### EXERCISE
Count the lines below that contain the word "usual" and give only that number.

DATA START

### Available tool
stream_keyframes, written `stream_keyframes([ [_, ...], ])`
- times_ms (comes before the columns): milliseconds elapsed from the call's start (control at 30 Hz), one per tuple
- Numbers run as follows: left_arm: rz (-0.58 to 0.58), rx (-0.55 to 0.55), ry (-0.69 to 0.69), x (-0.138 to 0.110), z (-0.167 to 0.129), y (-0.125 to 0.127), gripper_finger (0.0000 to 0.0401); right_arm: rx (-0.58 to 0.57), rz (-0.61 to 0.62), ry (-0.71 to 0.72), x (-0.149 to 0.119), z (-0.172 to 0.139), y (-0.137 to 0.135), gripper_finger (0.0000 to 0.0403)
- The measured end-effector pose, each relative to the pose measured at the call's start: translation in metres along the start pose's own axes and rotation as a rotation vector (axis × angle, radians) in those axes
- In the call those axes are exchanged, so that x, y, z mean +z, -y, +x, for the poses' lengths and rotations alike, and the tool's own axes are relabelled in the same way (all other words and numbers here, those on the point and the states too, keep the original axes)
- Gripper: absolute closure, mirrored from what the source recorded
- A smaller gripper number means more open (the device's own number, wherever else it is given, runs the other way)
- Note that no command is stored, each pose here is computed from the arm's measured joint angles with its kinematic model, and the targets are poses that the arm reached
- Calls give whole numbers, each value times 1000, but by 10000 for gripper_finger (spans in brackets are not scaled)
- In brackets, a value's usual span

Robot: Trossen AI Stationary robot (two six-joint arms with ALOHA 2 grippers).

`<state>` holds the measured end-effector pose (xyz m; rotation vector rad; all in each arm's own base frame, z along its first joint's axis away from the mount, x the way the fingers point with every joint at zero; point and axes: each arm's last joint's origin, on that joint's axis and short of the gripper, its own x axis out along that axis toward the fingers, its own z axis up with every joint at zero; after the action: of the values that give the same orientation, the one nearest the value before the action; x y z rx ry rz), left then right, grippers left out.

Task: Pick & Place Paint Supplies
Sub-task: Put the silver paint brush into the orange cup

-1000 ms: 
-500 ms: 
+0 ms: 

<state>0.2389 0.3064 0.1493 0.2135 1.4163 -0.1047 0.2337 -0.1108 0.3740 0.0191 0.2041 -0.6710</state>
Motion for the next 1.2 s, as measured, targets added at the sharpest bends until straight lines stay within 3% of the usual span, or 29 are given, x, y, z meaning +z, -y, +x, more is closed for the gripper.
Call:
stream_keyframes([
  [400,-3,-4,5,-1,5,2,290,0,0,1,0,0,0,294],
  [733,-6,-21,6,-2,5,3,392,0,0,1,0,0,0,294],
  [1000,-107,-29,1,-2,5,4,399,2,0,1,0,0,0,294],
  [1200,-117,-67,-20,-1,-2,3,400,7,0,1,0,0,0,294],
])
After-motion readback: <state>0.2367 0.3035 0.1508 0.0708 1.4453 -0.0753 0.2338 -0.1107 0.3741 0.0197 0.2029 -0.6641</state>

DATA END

### RESPONSE AREA
2